Eurozone consumer price inflation hit its highest level in more than two years in September, climbing to 0.4 per cent, as the effects of the recent fall in oil prices faded.
The CPI increase was in line with expectations and represented an acceleration from the 0.2 per cent figure seen in August.
Services provided the bulk of the growth in prices, with inflation up 1.2 per cent. Energy prices, meanwhile, fell 3 per cent, although this was a less sharp drop than the 5.6 per cent in August.
But core inflation, which strips out the effect of volatile areas such as food and energy prices, remained flat at 0.8 per cent, disappointing economists who had hoped that the European Central Bank’s recent monetary action would have had more of an impact.
Commenting on the figures on Friday, Jack Allen at Capital Economics said the ECB had “more work to do to return eurozone inflation to target on a sustained basis”.
In the European Parliament this week, Mario Draghi defended the central bank’s quantitative easing programme, arguing it was “working”.
Bert Colijn, economist at ING, said that while that was “probably the case, the impact on some key indicators has not been more than limited for now”.

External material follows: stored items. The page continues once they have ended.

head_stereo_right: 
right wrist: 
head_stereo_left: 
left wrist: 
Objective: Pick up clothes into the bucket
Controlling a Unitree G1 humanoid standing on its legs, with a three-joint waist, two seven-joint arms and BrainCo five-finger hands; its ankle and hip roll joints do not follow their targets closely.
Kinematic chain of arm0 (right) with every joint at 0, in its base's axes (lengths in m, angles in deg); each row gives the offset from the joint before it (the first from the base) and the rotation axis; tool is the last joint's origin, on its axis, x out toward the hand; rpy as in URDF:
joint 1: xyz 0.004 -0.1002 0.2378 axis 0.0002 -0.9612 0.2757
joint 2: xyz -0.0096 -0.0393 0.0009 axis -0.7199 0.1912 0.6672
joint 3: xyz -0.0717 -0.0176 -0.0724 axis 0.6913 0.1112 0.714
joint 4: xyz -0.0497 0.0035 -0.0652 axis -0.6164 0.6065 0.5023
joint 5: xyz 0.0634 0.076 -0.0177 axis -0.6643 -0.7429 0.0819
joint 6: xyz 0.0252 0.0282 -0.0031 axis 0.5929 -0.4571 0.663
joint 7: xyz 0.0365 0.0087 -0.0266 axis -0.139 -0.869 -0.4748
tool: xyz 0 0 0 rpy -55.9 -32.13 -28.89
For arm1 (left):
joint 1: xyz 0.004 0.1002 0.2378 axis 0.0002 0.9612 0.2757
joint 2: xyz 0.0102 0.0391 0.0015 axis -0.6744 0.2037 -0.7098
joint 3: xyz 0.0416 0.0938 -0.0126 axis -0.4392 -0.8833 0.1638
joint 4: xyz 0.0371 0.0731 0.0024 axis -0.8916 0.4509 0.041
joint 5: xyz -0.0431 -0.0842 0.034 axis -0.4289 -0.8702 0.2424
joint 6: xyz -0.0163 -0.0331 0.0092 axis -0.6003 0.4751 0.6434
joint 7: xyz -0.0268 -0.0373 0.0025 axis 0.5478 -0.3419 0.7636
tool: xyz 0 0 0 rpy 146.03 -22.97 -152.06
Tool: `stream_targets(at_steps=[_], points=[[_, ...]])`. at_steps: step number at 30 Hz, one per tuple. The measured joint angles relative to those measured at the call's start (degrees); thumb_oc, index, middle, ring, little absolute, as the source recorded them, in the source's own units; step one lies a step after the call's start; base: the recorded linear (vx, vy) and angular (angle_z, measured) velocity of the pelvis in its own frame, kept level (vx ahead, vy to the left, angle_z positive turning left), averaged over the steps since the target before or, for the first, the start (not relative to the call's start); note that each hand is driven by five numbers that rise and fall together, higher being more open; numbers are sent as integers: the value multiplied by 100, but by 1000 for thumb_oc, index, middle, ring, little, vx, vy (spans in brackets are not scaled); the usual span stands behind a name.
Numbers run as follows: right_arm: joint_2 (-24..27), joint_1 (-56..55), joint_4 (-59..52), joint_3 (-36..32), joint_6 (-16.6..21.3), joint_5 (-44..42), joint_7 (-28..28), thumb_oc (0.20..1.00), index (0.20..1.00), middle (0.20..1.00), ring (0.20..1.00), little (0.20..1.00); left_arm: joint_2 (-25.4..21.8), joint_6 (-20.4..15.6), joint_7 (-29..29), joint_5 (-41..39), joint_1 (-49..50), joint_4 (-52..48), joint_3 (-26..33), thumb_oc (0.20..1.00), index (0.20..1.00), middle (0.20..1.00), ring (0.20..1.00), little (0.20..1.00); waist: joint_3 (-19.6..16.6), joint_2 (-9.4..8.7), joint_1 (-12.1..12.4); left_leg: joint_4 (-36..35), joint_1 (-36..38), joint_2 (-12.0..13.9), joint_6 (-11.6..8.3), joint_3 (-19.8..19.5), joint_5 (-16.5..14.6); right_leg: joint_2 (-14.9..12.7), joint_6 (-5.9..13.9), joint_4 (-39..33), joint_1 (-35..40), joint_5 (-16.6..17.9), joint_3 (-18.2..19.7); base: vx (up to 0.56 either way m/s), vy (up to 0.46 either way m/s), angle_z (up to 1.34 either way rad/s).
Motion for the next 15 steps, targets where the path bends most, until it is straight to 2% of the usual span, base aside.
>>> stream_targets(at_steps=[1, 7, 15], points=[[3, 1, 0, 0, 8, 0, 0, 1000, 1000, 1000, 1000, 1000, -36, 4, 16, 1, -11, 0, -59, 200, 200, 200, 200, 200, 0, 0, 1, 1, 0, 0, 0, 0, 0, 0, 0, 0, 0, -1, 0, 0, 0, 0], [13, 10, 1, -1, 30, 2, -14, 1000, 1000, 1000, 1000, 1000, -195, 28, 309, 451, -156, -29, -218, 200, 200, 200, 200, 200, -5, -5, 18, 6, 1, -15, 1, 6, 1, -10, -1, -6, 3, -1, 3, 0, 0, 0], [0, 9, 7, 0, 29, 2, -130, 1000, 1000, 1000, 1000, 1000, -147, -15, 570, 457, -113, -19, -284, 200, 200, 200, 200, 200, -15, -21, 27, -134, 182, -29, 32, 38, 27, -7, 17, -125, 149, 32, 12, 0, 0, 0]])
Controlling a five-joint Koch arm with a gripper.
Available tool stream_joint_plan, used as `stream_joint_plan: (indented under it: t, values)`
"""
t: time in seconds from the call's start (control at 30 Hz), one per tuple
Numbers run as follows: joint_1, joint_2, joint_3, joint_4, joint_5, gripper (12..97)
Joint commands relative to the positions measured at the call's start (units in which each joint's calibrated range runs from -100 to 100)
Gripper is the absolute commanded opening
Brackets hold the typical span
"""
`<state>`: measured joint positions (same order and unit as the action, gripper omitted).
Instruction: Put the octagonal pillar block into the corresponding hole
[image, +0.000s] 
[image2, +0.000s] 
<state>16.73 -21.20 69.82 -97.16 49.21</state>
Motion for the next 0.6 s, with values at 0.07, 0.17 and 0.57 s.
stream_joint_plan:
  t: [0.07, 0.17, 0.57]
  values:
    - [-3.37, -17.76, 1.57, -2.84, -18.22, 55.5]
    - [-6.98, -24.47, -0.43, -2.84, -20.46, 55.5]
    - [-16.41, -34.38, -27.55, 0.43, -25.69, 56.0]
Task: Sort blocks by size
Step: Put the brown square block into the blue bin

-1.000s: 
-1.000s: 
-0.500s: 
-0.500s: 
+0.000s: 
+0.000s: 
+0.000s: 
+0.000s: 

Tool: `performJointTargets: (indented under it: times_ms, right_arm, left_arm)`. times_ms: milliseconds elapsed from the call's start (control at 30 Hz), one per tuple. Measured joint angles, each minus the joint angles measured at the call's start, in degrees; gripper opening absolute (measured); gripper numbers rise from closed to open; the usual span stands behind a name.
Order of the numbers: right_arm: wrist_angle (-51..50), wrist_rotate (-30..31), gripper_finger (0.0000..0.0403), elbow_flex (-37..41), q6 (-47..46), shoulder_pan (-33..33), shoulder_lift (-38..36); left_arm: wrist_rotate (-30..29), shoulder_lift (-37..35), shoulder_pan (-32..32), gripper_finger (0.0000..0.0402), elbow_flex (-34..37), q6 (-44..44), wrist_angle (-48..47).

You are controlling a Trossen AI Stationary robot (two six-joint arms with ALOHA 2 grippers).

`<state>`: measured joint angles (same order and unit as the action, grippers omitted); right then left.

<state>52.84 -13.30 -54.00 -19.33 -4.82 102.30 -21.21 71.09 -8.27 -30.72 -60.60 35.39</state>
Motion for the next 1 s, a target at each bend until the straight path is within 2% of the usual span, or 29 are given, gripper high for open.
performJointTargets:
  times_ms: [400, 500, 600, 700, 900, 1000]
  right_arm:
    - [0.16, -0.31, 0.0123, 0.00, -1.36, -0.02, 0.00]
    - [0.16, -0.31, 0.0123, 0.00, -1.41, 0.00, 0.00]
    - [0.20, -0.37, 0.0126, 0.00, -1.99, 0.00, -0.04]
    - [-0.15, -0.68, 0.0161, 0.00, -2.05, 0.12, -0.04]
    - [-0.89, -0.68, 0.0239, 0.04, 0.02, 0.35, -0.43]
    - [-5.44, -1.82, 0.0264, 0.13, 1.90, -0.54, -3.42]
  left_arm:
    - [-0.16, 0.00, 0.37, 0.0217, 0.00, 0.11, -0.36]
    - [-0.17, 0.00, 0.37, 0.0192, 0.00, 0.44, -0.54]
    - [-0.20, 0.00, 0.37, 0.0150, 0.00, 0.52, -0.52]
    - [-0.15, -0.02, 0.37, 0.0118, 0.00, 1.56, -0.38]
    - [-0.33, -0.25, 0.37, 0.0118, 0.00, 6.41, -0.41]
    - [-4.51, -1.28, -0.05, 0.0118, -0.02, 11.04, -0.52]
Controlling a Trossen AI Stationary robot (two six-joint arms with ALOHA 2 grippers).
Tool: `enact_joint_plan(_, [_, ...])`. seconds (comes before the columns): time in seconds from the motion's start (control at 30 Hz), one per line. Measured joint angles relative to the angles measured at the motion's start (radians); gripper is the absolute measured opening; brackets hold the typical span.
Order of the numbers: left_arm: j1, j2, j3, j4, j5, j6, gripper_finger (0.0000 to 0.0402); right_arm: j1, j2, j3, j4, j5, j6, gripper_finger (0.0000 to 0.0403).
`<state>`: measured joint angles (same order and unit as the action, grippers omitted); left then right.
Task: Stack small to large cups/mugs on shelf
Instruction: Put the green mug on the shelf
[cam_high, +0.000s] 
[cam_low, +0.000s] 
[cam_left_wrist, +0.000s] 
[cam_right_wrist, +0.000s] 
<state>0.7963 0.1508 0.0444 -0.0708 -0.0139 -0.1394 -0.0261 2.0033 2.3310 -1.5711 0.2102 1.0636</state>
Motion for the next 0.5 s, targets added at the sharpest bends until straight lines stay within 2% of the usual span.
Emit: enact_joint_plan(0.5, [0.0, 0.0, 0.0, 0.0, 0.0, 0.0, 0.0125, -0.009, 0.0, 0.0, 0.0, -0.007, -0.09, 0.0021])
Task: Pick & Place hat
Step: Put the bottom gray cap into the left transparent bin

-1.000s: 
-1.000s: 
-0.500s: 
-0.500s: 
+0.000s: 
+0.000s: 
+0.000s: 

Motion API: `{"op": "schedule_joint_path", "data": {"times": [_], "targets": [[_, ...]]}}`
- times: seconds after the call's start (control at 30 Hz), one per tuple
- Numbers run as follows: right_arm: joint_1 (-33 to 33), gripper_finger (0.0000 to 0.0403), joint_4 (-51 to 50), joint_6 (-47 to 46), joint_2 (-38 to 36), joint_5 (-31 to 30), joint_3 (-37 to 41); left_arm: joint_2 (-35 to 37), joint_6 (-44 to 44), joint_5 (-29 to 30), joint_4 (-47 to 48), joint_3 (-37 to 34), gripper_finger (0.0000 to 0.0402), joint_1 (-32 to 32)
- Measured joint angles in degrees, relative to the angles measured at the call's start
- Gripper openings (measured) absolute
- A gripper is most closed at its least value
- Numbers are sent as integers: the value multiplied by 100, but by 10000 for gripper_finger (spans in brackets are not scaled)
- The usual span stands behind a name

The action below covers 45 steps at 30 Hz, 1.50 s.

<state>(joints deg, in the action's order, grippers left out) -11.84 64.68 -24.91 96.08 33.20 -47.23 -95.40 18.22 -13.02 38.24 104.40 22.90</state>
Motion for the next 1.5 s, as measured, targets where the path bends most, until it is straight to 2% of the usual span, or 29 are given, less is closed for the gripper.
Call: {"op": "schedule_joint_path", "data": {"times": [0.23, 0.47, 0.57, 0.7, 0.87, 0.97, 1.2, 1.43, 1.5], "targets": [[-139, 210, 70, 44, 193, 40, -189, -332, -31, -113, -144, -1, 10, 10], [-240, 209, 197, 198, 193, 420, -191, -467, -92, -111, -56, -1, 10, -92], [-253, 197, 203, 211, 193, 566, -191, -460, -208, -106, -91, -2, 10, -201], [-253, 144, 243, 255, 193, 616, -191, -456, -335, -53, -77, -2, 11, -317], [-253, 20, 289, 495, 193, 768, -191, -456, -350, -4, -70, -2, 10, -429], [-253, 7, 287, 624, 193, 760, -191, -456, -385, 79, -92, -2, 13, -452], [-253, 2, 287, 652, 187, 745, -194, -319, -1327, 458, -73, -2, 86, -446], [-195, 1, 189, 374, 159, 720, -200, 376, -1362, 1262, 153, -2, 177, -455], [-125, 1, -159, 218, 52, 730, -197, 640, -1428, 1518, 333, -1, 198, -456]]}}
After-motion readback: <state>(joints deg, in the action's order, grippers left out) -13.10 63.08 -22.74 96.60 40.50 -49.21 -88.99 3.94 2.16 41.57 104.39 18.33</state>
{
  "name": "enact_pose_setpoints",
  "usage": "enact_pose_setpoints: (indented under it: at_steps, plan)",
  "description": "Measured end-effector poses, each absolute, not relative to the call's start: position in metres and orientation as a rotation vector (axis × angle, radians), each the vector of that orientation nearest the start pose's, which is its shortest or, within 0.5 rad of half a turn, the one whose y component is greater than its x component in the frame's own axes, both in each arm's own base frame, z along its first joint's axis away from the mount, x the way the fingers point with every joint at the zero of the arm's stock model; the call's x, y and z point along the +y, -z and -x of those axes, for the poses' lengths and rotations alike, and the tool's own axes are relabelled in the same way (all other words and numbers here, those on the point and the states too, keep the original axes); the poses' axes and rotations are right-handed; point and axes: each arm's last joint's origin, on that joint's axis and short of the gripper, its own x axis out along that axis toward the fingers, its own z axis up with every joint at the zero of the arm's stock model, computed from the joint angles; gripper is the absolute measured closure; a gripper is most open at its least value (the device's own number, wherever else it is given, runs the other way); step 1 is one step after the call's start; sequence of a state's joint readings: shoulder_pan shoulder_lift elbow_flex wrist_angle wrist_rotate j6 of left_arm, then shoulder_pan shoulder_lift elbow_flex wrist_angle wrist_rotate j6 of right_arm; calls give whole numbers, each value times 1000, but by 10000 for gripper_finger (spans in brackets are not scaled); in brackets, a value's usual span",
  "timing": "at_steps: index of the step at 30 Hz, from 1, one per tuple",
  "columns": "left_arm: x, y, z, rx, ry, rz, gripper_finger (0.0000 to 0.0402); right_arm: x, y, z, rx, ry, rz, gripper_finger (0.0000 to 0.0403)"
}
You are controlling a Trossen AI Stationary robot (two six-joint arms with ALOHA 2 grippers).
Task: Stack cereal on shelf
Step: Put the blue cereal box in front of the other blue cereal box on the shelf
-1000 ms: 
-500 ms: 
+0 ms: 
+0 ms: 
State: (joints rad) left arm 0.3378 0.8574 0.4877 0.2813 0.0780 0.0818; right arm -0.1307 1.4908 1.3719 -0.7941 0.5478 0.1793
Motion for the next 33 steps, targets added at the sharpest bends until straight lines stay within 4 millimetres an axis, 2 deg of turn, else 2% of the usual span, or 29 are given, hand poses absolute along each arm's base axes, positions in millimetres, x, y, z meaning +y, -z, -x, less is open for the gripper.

Figures from earlier in the week revealed that Spanish inflation turned positive for the first time in two years in September, while Germany hit its highest level of inflation in a year.
Unemployment across the eurozone remained stable, stuck at 10.1 per cent — down from 10.7 per cent the year before but flat from July, according to other figures from Eurostat, as recent improvements in the labour market begin to taper.
[ECB has] more work to do to return eurozone inflation to target on a sustained basis
– Jack Allen, Capital Economics
Across the whole EU, the total unemployment rate remained flat at 8.6 per cent. The Czech Republic has the lowest rate in the bloc, with just 3.9 per cent, followed by Germany where 4.2 per cent are out of work. The highest rates were found in Spain — 19.5 per cent — and Greece, where 23.4 per cent are unemployed.
“Stubbornly weak core inflation and stuttering labour markets suggest that the ECB may yet have some work to do,” said Howard Archer, an economist at IHS Global Insight.
Youth unemployment fell a little, but still remained stubbornly high in some countries. Across the eurozone, youth unemployment dropped to 20.8 per cent in August from 20.7 per cent the month before.
Huge differences between countries in the eurozone remain when it comes to young people without jobs. While just 6.9 per cent of young Germans are out of work, this figure is nearly seven times higher in Greece, where 47.7 per cent of youths are unemployed. In Spain, youth unemployment is 43.2 per cent, while in Italy it has hit 38.8 per cent.